The recurring themes were Ariana and Tyler’s public declaration of permanent commitment to one another and their gratitude towards the people who have helped and will help them in forging a life together. And yes, of course I cried, moved by their bond, by how far she has come, and by the idealistic yet lucid hope that love (the proactive sort, not just the goopy feelings) may indeed conquer all. There were some tears mixed in for the people I love who once had this and recently have had that taken away. This goes for unexpected divorces, long-brewing divorces and the different sort of tragedy in the heartbreak of “until death do you part” coming to fruition.
But in the end, I can’t help it, I’m an idealist. For example, I find most jazz to be boring, self-indulgent and pointless, but I’ve devoted my life’s work to it – not because I’m a glutton for punishment, but because when it’s the real deal it’s so profound, and to me the pursuit of that real deal is all that matters.

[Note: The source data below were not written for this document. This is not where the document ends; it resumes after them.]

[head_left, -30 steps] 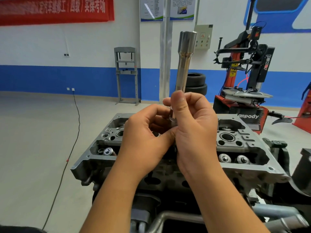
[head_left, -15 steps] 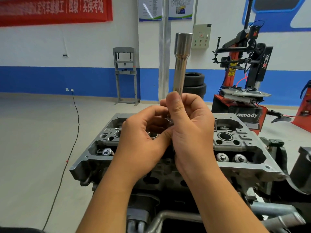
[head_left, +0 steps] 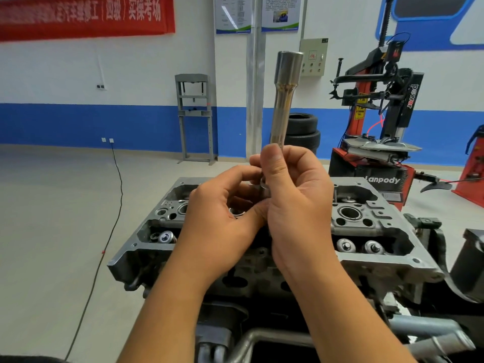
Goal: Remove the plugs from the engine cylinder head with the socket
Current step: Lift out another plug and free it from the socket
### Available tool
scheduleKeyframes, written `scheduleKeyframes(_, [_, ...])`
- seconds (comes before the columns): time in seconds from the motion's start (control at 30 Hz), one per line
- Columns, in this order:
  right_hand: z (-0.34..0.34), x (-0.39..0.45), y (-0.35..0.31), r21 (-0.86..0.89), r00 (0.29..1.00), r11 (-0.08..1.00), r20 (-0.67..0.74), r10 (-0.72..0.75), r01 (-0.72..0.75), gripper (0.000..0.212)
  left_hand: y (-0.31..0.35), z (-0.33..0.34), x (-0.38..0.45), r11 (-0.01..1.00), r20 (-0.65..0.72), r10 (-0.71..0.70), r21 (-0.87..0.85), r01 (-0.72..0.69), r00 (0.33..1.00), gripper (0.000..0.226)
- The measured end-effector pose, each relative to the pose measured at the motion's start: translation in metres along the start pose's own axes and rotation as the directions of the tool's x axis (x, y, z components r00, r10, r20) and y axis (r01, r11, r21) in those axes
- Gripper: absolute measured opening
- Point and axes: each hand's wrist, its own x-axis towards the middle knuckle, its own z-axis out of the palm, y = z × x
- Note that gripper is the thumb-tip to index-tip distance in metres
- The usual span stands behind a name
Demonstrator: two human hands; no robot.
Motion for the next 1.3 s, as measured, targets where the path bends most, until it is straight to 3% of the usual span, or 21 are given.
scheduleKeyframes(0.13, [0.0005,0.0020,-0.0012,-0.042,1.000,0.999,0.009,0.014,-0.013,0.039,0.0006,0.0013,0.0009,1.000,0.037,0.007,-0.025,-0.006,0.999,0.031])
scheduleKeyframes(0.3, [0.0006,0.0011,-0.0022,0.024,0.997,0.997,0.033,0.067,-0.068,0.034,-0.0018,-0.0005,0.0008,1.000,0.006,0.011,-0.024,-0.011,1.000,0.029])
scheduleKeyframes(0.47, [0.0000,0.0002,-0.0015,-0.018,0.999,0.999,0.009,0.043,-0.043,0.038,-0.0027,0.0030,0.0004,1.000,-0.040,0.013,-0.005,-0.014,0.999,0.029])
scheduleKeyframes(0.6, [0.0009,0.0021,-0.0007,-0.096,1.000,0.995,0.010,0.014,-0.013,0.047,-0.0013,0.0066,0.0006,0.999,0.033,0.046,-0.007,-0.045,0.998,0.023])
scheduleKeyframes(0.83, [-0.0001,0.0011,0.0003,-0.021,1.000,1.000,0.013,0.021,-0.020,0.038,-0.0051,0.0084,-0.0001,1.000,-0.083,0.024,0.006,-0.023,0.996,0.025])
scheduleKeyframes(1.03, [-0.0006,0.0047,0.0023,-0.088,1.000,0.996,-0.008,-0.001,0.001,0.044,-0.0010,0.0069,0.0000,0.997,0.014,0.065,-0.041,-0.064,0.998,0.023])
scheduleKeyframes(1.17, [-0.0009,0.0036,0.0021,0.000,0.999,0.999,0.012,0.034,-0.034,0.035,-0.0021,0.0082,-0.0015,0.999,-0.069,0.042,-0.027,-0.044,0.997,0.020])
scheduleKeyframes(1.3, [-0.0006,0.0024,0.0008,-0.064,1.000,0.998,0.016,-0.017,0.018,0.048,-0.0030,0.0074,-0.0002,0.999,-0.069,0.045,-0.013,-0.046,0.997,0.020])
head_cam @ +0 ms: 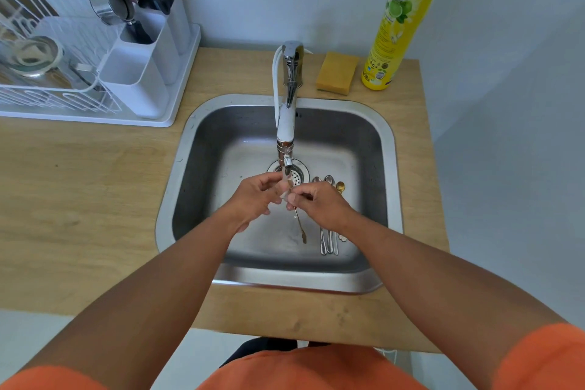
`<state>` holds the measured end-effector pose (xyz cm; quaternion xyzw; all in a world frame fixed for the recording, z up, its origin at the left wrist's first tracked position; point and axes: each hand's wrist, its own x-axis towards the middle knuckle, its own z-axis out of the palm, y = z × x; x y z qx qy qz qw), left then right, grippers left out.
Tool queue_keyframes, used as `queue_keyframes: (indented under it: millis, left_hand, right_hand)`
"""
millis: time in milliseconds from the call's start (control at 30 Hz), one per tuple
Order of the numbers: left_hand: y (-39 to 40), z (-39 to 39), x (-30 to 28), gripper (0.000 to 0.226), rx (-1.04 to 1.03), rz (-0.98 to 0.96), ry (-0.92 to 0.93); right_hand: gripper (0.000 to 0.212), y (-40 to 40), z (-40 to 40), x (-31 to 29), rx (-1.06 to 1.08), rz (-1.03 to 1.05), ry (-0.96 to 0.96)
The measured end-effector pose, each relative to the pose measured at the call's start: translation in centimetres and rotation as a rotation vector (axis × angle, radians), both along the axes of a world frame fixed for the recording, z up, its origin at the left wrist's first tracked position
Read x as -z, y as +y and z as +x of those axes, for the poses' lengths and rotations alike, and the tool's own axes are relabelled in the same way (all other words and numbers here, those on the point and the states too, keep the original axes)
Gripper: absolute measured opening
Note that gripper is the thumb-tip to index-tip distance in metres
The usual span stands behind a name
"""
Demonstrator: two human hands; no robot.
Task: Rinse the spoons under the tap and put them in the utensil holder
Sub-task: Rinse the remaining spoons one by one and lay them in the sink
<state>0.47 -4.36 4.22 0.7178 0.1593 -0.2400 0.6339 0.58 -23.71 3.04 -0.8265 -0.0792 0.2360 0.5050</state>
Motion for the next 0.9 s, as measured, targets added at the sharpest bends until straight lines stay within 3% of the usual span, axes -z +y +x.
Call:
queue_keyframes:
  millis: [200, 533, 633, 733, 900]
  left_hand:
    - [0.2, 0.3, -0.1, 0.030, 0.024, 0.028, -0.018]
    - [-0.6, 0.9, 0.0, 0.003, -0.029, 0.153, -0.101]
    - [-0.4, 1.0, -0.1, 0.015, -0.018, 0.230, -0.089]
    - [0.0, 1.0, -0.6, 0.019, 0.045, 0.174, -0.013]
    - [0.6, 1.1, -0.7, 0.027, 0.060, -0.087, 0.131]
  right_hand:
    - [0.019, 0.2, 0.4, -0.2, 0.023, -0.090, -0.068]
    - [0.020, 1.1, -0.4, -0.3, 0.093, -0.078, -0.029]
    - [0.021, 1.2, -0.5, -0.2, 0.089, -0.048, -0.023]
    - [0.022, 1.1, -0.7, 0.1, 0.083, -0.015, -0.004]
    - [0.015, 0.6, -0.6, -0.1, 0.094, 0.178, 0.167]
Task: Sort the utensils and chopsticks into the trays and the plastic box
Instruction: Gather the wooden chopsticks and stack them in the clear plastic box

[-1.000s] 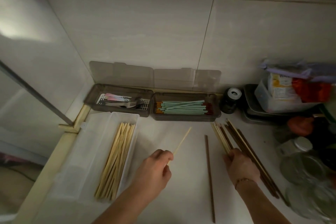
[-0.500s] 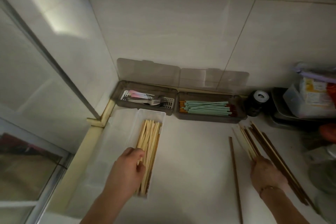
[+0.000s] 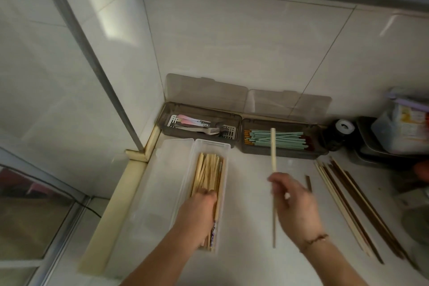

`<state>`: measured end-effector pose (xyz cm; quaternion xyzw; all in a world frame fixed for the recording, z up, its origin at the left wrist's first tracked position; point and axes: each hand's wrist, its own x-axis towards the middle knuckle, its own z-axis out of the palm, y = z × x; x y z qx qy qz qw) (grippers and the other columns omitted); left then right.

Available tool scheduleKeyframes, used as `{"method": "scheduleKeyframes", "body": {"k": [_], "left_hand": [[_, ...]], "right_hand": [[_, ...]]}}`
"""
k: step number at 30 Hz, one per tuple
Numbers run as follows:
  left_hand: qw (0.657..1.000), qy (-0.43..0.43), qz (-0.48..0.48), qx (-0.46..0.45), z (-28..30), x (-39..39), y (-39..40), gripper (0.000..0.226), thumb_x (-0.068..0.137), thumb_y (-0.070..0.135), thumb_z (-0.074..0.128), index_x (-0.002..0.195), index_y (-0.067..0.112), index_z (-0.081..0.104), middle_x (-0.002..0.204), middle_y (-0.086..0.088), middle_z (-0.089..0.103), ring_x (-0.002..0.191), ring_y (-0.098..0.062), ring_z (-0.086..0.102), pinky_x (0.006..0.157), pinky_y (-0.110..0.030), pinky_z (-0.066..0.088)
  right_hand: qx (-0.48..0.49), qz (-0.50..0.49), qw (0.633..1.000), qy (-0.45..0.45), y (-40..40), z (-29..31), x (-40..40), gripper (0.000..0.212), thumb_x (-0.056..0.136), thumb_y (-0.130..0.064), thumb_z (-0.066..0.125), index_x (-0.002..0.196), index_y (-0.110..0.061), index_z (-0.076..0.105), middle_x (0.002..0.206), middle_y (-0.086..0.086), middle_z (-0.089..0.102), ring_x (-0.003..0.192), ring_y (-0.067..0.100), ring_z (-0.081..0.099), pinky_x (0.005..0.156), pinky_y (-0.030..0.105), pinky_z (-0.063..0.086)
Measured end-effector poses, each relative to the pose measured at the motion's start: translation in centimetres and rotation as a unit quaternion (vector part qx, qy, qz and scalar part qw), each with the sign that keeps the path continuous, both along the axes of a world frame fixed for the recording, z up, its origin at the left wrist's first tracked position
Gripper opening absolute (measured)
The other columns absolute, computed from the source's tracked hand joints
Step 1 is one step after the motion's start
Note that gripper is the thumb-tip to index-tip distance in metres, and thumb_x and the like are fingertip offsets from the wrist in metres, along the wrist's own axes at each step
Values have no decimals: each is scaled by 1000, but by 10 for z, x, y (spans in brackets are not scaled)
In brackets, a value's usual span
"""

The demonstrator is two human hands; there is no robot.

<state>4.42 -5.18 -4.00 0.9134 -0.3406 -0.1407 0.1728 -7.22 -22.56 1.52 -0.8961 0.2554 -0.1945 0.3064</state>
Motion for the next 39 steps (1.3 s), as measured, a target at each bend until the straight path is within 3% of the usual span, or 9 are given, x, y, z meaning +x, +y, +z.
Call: {"method": "scheduleKeyframes", "body": {"k": [9,13,16,20,23,26,30,35,39], "left_hand": [[983,-104,-43,-147,9,4,53,36,47,-6,71,72,19,67,89,6,60,90,-18,59,78,-36,53],[981,-55,34,-181,-4,0,65,36,57,-3,71,84,20,67,114,3,58,111,-20,53,88,-38,51],[976,-3,72,-208,-12,-7,66,42,69,-2,68,103,22,65,138,4,46,122,-3,43,88,-12,44],[971,28,107,-211,-13,-8,64,41,79,-2,61,110,23,63,145,9,38,115,20,30,79,7,27],[967,29,115,-226,-14,-7,65,43,80,-9,57,108,22,63,143,10,41,126,13,33,90,6,24],[965,31,109,-234,-16,-10,66,46,80,-11,55,103,28,61,143,13,43,132,0,37,96,4,21],[961,41,97,-255,-18,-24,60,54,77,-13,55,98,37,59,141,20,40,133,4,35,100,-6,27],[951,64,125,-275,-18,-38,47,62,75,-19,53,96,38,60,136,21,38,131,2,36,99,-4,27],[945,84,134,-286,-18,-45,39,62,74,-22,50,97,33,63,134,19,39,131,1,36,103,-13,26]], "right_hand": [[-176,153,967,102,72,-33,71,10,81,-29,60,86,-31,69,73,-10,66,92,16,61,94,46,44],[-250,199,919,233,71,-44,81,22,84,-38,54,102,-33,66,91,-11,71,119,19,49,111,63,8],[-277,226,867,347,74,-45,87,35,90,-47,40,115,-33,60,108,-11,67,135,23,27,101,67,-21],[-301,234,821,424,82,-45,92,32,88,-46,49,110,-27,60,112,-6,63,139,29,12,92,71,-27],[-292,232,840,395,80,-48,88,36,89,-47,46,116,-26,57,116,-5,62,140,29,11,95,69,-25],[-216,238,912,257,69,-52,67,39,92,-47,40,123,-29,55,125,-7,60,143,24,16,109,56,-18],[-166,105,980,14,15,-63,9,29,88,-36,56,115,-26,63,128,-7,58,135,23,37,112,48,28],[-74,-236,938,243,-96,-79,-69,28,87,-36,56,115,-30,56,118,-1,58,114,21,49,84,39,50],[-29,-283,898,335,-128,-94,-97,35,92,-43,48,123,-27,53,121,3,54,119,27,44,88,44,49]]}}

That John Coltrane lived doesn’t guarantee any individual musician artistic success, but it is the manifestation of that ideal and proof that it is not purely an abstraction.
Ultimately, I feel similarly about marriage. To me the widespread struggle to make it work does not taint the ideal, and I have seen that ideal manifested enough to know that it is attainable with the right people and a heaping dose of determination and perseverance. I can’t guarantee Ariana and Tyler a smooth or even successful road moving forward, but I feel comforted knowing they have many of the tools needed to stand a fighting chance, the capacity to grow and spend their lives developing more of those tools and the commitment to see it as a privilege to climb the mountain together. To me, that is cause for optimism and celebration.